Orlando Sentinel: "Sandy Adams' Space Problem"

On July 13 I wrote an article titled "Sandy Adams' Parallel Universe" about the lies and smears told by the Congressional representative of Kennedy Space Center and certain nearby towns.

It seems the Orlando Sentinel beat me by two days.

Opinion columnist Mile Lafferty wrote on July 11 about Adams reciting talking points in a Fox News interview rather than explaining what she'd do about lost KSC jobs.

Lafferty wrote:

She might be a fiscal conservative, but Adams was willing to spend untold amounts of money to keep the shuttle flying and government-supported workers on the payroll until a replacement launch vehicle was ready. It’s right here in her campaign web site ...

Criticizing Obama’s space policy also puts Adams in the uncomfortable position of criticizing the shift from a top-down program that’s run by government to one that encourages private entrepreneurs like Elon Musk, Richard Branson and Robert Bigelow, who are innovating and developing their own launchers and spacecraft.

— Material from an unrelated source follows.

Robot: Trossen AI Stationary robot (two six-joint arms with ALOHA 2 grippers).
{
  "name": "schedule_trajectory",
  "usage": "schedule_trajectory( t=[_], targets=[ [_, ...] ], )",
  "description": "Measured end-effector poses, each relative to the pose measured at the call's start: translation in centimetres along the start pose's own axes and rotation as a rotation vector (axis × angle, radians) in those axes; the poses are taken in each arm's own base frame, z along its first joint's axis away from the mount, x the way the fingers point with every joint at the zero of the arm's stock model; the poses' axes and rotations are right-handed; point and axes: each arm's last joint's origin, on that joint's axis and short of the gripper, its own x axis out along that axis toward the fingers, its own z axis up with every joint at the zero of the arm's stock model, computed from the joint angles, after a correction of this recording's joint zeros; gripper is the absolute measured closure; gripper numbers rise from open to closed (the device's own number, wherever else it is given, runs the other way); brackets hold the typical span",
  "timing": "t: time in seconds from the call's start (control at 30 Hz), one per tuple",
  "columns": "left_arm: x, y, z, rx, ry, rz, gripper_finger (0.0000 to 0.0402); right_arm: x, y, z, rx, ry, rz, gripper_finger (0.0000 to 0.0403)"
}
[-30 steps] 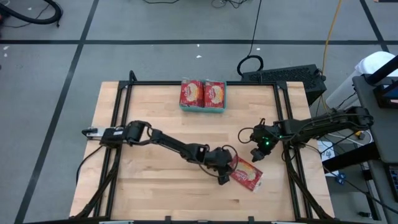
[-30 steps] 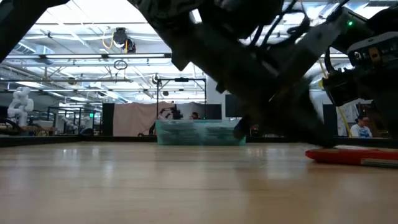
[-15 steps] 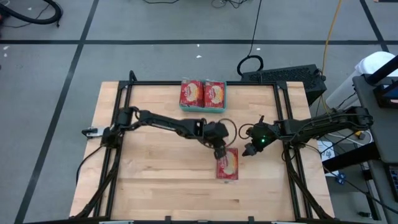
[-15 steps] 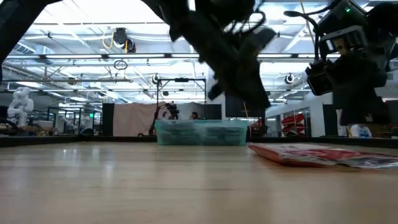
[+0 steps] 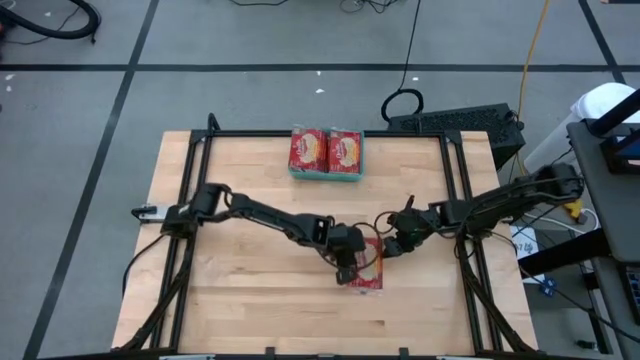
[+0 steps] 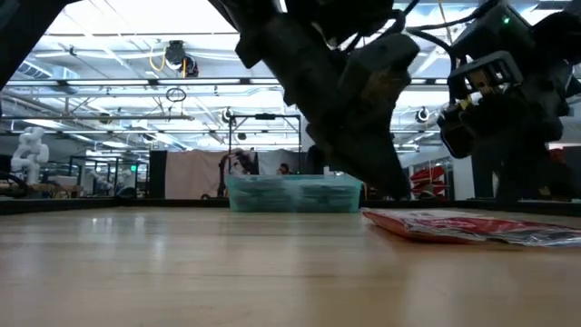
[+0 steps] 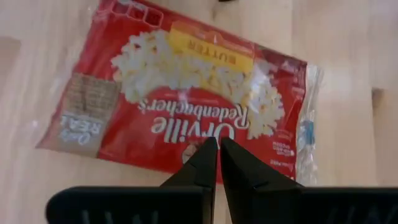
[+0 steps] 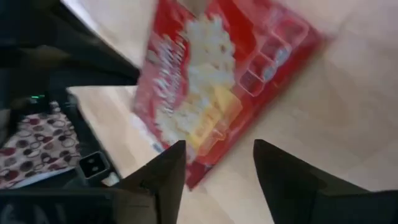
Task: Sort popcorn bags into baskets
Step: Put the red popcorn bag into the blue bin
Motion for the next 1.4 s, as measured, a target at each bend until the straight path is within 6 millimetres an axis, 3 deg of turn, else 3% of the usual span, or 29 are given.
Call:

In fact, NASA just signed a deal with Sierra Nevada, a company that’s building its own shuttle-like orbiter that could take astronauts to the space station.

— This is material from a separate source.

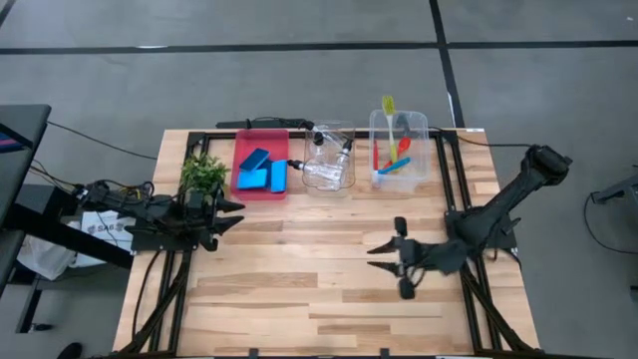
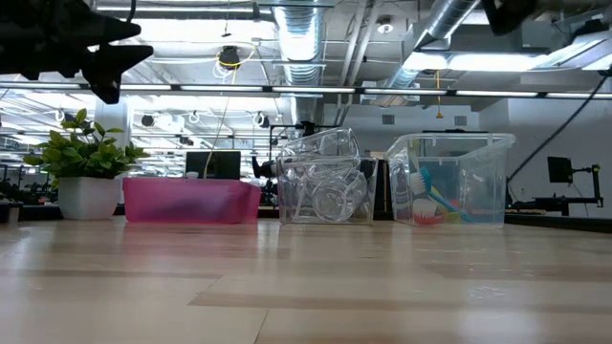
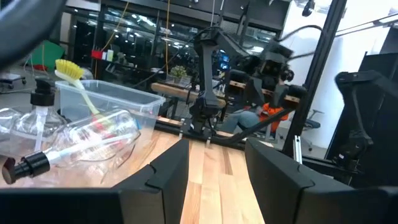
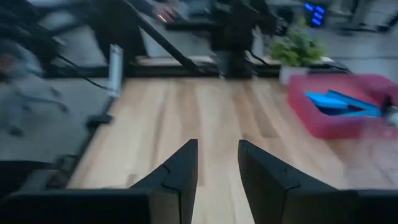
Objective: Pick & Place Kitchen Sink Supplies
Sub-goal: Return to Home Position
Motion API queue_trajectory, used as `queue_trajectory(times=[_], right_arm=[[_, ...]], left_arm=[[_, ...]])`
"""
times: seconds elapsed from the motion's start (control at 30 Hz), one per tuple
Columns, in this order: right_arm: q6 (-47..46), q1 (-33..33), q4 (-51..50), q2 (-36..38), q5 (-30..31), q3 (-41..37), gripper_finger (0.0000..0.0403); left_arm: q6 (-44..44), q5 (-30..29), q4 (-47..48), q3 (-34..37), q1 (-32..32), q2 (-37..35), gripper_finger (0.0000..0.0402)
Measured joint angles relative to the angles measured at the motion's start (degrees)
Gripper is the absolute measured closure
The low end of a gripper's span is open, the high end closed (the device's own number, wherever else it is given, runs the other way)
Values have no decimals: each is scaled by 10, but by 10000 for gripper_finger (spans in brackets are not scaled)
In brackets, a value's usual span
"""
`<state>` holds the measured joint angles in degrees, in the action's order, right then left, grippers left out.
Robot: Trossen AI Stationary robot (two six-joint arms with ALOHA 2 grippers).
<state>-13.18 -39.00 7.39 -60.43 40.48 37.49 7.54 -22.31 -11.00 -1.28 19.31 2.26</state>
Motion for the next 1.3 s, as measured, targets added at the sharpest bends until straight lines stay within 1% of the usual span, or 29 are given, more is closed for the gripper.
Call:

In fact, space travel seems to be entering something of a golden age for the private sector, thanks in part to the administration’s policies. Seems like that’s the kind of shift a conservative like Adams might embrace a little more enthusiastically.

Sunday, July 17, 2011

MSNBC on Commercial Space

MSNBC Science Editor Alan Boyle has published a series of articles about commercial space.

"Boeing Runs Hard in New Space Race" on the Boeing CST-100.

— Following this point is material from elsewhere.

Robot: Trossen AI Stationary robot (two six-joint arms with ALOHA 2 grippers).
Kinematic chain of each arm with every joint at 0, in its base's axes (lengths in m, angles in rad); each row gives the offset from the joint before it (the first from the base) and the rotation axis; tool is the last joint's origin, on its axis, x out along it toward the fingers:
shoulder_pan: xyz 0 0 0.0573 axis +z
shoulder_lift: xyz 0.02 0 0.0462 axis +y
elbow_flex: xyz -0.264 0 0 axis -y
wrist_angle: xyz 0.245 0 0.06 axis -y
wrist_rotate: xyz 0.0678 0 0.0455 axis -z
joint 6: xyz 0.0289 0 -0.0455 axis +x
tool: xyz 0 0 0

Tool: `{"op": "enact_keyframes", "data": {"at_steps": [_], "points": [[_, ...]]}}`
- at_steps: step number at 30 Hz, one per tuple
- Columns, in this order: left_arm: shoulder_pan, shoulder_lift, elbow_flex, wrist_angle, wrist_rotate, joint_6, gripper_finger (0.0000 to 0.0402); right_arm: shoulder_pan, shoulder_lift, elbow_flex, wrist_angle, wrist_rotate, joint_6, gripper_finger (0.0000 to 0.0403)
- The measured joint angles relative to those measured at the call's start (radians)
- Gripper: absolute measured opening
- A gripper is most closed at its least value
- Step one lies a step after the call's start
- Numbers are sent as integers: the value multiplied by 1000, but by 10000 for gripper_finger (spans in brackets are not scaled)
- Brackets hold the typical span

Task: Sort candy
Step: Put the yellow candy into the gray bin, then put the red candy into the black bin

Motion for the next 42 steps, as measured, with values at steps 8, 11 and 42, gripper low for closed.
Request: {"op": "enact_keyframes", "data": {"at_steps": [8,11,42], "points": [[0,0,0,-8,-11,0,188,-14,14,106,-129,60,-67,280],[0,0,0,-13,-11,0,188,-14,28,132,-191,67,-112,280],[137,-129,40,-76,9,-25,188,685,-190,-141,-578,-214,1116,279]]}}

"Company Chases NASA's Dream" on the Sierra Nevada Dream Chaser.

"SpaceX Chief Sets His Sights on Mars" about using the SpaceX Dragon and Falcon Heavy to land a science delivery platform on Mars.

Saturday, July 16, 2011

Aviation Week Answers "What's Next" Question

Frank Morring, Jr. of Aviation Week attempts to answer the "What's next" question for U.S. human space flight.

Once the smoke clears from the three-year debate over U.S. space policy ushered in by the return of a Democratic administration to the White House, NASA’s human-spaceflight activities will look a lot like those planned and started under the preceding Republican administration ...

Perhaps the biggest difference in the old approach and the new will be the time lost while the politicians and contractors sorted out the details. And only time will tell if the new approach is faster — and cheaper, as NASA’s leaders promise.


The article does contain one basic mistake. The author contends that the Obama administration "handed to the private sector the job of transporting cargo and crew to the ISS." The truth is that the Bush administration began commercial cargo in 2005. The Obama administration expanded the program to begin commercial crew development.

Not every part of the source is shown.